__TASK OBJECTIVE__
What is needed is an exact repetition of the lines from the first one in the data through the line with "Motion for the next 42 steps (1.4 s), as", with no pictures.

(Stored data entries)
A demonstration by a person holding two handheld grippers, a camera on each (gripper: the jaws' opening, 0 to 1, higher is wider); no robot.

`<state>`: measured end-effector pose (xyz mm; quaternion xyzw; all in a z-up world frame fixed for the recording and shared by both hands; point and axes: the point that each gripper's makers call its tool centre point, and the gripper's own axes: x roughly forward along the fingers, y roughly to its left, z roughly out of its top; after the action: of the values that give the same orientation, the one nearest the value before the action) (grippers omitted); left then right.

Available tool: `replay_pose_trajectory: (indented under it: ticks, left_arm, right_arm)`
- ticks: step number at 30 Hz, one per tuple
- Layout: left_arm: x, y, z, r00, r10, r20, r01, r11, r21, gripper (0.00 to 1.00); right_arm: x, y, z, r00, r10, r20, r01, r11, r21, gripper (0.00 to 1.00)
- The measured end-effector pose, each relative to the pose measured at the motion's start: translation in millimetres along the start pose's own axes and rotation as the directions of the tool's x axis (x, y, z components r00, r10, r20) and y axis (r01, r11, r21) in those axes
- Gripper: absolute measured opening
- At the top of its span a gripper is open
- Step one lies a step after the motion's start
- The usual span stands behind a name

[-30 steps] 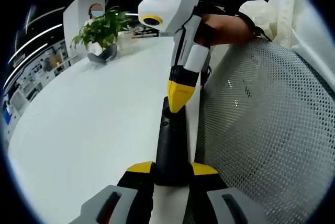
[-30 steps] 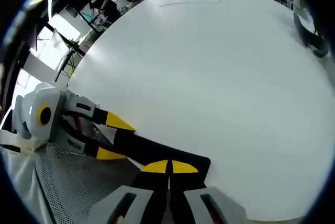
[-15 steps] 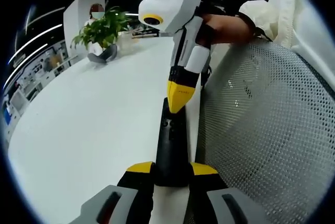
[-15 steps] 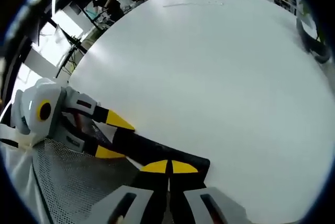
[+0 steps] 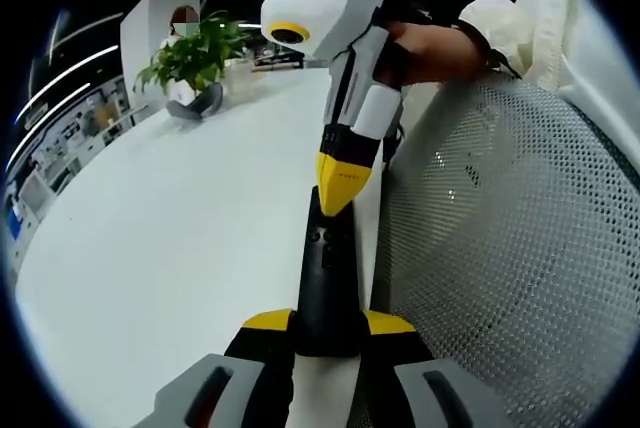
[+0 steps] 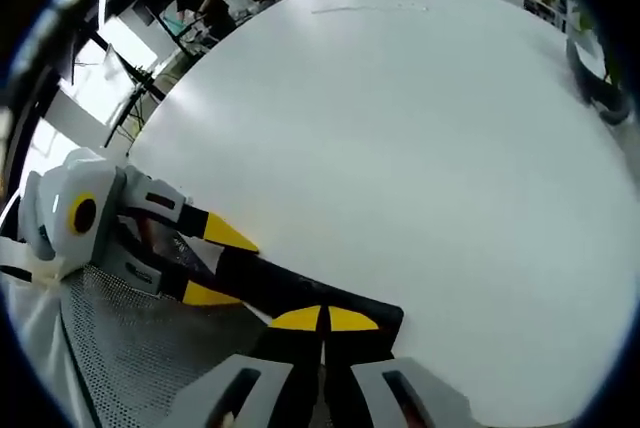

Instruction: Press the specified remote control buttons in sequence, fully releasing each button before pressing the next.

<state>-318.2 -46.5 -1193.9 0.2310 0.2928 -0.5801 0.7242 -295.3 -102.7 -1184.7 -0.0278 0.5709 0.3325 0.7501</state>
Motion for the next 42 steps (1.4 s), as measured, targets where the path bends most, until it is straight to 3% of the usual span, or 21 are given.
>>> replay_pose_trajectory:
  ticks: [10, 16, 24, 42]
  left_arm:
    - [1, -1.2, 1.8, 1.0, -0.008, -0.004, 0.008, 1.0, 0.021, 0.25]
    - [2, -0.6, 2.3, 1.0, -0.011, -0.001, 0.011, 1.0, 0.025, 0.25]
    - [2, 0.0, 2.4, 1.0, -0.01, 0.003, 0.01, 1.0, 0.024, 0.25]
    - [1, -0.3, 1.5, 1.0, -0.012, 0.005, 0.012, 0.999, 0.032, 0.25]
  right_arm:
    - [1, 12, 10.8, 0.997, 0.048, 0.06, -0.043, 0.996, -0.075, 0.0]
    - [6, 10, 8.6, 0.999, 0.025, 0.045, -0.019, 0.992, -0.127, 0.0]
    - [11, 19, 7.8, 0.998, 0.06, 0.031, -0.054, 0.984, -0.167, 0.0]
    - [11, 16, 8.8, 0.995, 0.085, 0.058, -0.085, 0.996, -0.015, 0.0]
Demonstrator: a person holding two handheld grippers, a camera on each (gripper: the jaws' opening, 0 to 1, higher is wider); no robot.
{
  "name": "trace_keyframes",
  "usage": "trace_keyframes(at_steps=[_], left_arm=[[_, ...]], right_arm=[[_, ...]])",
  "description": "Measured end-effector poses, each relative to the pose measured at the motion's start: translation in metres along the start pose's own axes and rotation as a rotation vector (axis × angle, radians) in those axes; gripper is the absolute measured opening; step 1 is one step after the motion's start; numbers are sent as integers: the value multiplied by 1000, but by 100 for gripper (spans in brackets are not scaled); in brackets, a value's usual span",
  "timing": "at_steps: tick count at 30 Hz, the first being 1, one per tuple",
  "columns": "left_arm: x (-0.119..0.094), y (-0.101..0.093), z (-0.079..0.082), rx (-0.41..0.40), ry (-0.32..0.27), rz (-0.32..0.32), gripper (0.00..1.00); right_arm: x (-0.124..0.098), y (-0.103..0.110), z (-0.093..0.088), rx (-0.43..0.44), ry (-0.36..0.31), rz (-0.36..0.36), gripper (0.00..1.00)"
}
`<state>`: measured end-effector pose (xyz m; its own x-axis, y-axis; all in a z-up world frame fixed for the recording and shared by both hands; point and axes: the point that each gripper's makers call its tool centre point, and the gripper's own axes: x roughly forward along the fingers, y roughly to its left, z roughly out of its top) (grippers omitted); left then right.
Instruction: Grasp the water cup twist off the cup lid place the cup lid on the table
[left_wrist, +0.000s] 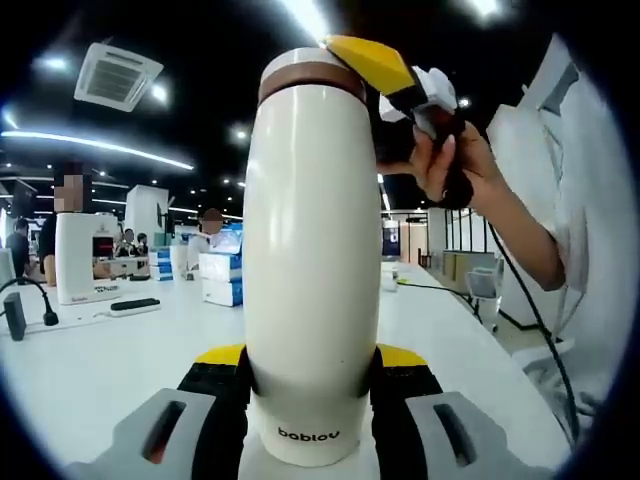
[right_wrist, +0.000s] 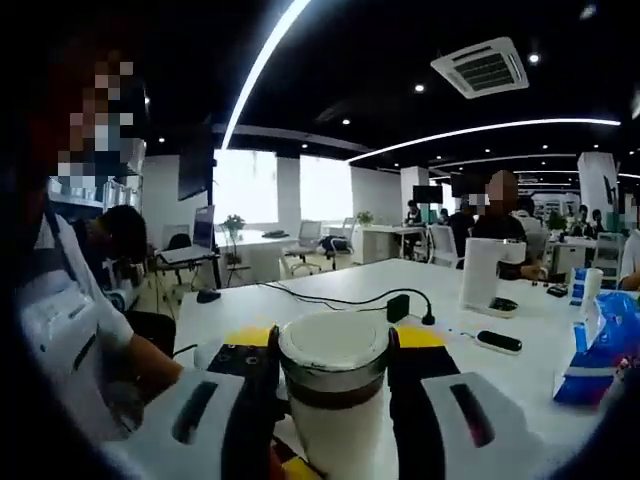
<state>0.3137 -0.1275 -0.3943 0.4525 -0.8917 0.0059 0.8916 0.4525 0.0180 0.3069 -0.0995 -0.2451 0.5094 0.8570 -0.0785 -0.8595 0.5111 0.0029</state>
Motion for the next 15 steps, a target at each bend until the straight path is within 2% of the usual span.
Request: trace_keyframes(at_steps=[15], left_arm=[[0, 0, 0, 0, 0, 1, 48]], right_arm=[[2, 5, -1, -19, 41, 191, 45]])
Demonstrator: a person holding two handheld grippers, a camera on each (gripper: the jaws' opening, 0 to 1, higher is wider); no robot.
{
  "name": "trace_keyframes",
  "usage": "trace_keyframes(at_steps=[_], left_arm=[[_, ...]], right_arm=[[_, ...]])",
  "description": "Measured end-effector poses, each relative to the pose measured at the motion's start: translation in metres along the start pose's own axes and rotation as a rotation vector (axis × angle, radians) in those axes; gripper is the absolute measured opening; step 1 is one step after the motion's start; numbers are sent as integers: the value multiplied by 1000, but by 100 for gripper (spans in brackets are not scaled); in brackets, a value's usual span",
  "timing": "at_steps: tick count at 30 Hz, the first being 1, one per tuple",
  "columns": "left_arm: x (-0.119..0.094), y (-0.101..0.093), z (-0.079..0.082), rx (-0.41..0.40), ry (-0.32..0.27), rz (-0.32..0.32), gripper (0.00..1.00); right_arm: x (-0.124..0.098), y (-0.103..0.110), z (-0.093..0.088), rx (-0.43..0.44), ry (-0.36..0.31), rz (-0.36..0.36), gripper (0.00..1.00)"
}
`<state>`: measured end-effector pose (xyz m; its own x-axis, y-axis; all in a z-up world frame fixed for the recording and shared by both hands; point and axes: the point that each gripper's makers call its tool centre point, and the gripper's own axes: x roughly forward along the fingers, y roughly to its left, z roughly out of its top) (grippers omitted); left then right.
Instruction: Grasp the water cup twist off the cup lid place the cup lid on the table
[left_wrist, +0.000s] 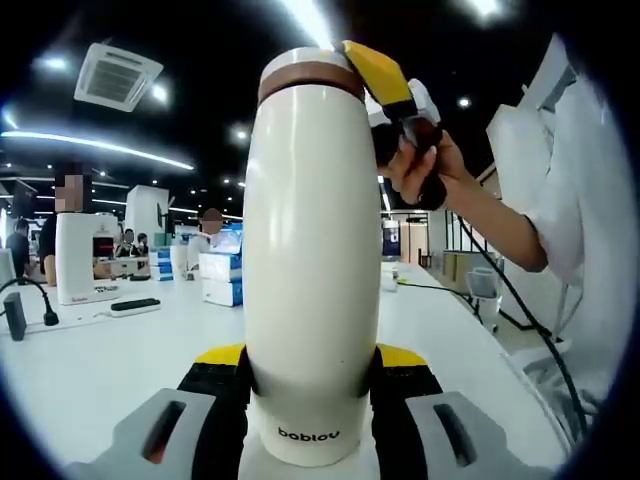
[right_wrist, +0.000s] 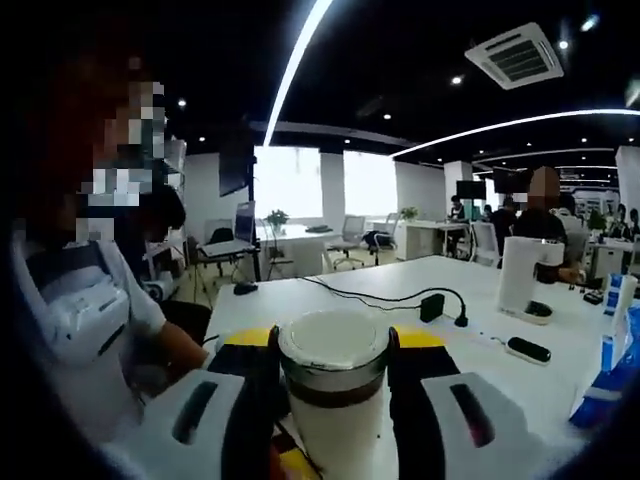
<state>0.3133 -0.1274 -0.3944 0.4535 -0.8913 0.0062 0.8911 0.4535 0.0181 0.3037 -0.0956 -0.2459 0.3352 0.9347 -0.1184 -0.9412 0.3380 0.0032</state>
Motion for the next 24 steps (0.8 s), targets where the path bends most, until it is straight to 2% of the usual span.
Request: trace_keyframes(at_steps=[6, 10, 13, 14, 18, 24], left_arm=[[0, 1, 0, 0, 0, 0, 48], [0, 2, 0, 0, 1, -1, 48], [0, 2, 0, 1, 1, 0, 48], [0, 2, 0, 1, 1, -1, 48], [0, 2, 0, 0, 1, 0, 48], [-1, 2, 0, -3, 0, 1, 48]], right_arm=[[0, 2, -1, -17, 29, 111, 45], [1, 4, -1, -45, 59, 209, 45], [0, 7, -1, -84, 59, 278, 45], [0, 6, -1, -74, 57, 295, 45], [2, 6, 0, -42, 34, 345, 45], [2, 10, 0, -53, 24, 345, 45]])
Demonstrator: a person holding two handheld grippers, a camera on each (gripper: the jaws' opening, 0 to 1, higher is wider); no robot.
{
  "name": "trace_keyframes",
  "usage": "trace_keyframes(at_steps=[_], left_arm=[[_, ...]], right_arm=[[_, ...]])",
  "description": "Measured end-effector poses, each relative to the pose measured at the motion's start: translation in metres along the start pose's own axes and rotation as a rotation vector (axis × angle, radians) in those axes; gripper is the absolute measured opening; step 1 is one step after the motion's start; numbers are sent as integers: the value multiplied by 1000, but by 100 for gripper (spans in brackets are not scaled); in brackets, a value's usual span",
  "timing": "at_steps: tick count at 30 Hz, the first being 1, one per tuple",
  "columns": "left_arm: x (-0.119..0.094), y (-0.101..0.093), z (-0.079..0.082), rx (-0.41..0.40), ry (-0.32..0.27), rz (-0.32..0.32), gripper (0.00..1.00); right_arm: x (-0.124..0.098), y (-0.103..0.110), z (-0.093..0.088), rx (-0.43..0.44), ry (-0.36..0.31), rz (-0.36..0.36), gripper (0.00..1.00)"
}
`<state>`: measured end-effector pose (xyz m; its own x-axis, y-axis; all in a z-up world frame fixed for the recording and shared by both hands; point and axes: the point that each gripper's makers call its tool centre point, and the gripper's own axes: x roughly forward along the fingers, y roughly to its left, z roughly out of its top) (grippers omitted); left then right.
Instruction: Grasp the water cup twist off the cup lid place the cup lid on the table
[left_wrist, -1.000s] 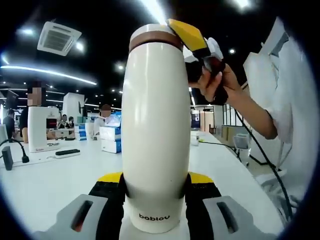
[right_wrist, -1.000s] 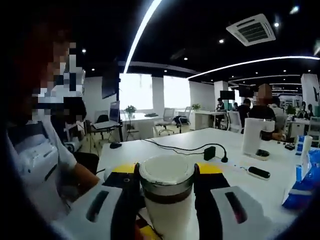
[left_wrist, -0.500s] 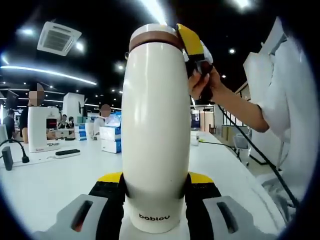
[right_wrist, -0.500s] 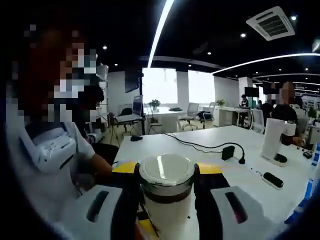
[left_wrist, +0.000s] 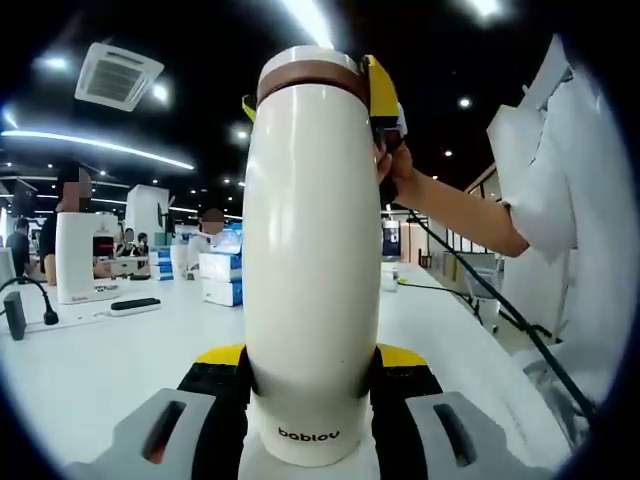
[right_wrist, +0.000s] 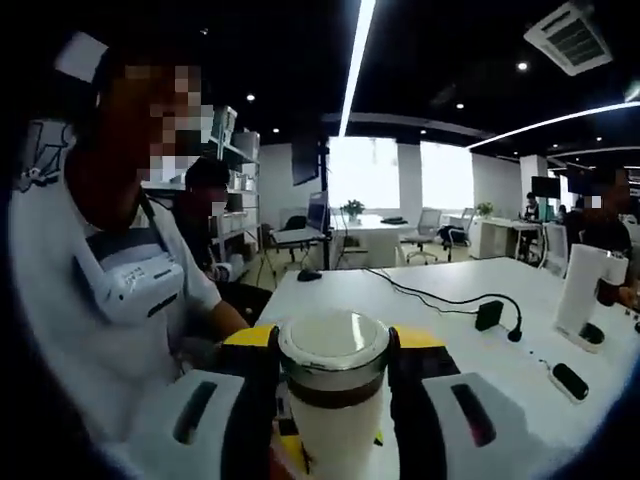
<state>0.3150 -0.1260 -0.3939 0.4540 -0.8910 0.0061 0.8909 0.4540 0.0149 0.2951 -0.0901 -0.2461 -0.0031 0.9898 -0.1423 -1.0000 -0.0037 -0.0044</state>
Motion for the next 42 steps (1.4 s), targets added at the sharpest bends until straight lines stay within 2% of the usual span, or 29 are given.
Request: trace_keyframes(at_steps=[7, 10, 11, 12, 14, 16, 18, 20, 21, 25, 26, 28, 29, 31, 33, 36, 37, 40, 42], left_arm=[[0, -1, 0, 2, 1, -1, 48], [0, -1, -1, 3, 1, 0, 48], [0, -2, -1, 3, 1, 0, 48], [0, -2, -1, 4, 1, 0, 48], [0, -2, -1, 4, 1, 0, 48], [0, -3, -1, 4, 1, 0, 48], [0, -3, -1, 4, 0, -2, 48], [0, -4, -1, 4, 0, -2, 48], [0, -3, -1, 4, 0, -2, 48], [-1, -3, -1, 4, 0, -2, 48], [-1, -4, -1, 4, 1, -1, 48], [-1, -4, -1, 3, 1, -1, 48], [-1, -4, -1, 3, 1, -1, 48], [-1, -4, -1, 2, 1, -1, 48], [-1, -4, -1, 2, 1, -1, 48], [-1, -4, -1, 2, 1, -1, 48], [-1, -4, -1, 2, 1, -2, 48], [-1, -3, -1, 2, 1, -2, 48], [-1, -3, -1, 2, 1, -2, 48]], right_arm=[[-3, -1, -2, 46, -4, -57, 48], [-5, -2, 0, 52, -9, -86, 61], [-9, -8, 4, 63, -14, -162, 66], [-11, -11, 5, 60, -14, -191, 72], [-17, -14, 7, 49, -7, -264, 75], [-26, -17, 9, 44, 10, -382, 75], [-33, -14, 15, 48, -18, -475, 80], [-36, -5, 20, 37, -49, -513, 86], [-38, 5, 26, 38, -88, -541, 85], [-50, 18, 36, 7, -159, -645, 86], [-54, 23, 35, -12, -170, -689, 87], [-57, 30, 27, -3, -143, -746, 93], [-58, 34, 24, -23, -131, -771, 92], [-56, 42, 19, 12, -139, -792, 89], [-51, 49, 13, 20, -137, -807, 89], [-51, 50, 7, 28, -133, -872, 88], [-50, 52, 4, 40, -155, -905, 87], [-44, 54, -2, 59, -171, -922, 85], [-44, 53, 2, 1, -200, -966, 82]])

__EXERCISE OUTPUT__
A demonstration by a person holding two handheld grippers, a camera on each (gripper: the jaws' opening, 0 to 1, higher is wider); no robot.

`<state>`: measured end-effector pose (xyz mm; quaternion xyzw; all in a z-up world frame fixed for the recording and shared by both hands; point and axes: the point that each gripper's makers call its tool centre point, and the gripper's own axes: x roughly forward along the fingers, y roughly to its left, z roughly out of its top; after the action: of the values that give the same orientation, the one nearest the value before the action) (grippers omitted); left then right.

Available tool: `replay_pose_trajectory: (indented under it: ticks, left_arm, right_arm)`
- ticks: step number at 30 Hz, one per tuple
- Layout: left_arm: x, y, z, r00, r10, r20, r01, r11, r21, gripper (0.00 to 1.00); right_arm: x, y, z, r00, r10, r20, r01, r11, r21, gripper (0.00 to 1.00)
- The measured end-effector pose, each relative to the pose measured at the motion's start: translation in millimetres along the start pose's own axes and rotation as the directions of the tool's x axis (x, y, z components r00, r10, r20) and y axis (r01, r11, r21) in those axes
- Gripper: absolute measured opening
- At the top of its span a gripper is open
- Step one lies a step after the motion's start
- The usual span stands behind a name

[-30 steps] 
[-30 steps] 
[-15 steps] 
[-15 steps] 
[+0 steps] 
[+0 steps] 

Instruction: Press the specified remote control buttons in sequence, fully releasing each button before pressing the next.

<state>-318.2 -46.5 -1193.9 0.2310 0.2928 -0.5801 0.7242 -295.3 -102.7 -1184.7 -0.0278 0.5709 0.3325 0.7501</state>
Motion for the next 42 steps (1.4 s), as measured, targets where the path bends most, until it is straight to 3% of the usual span, or 21 are given.

This exercise requires nothing more.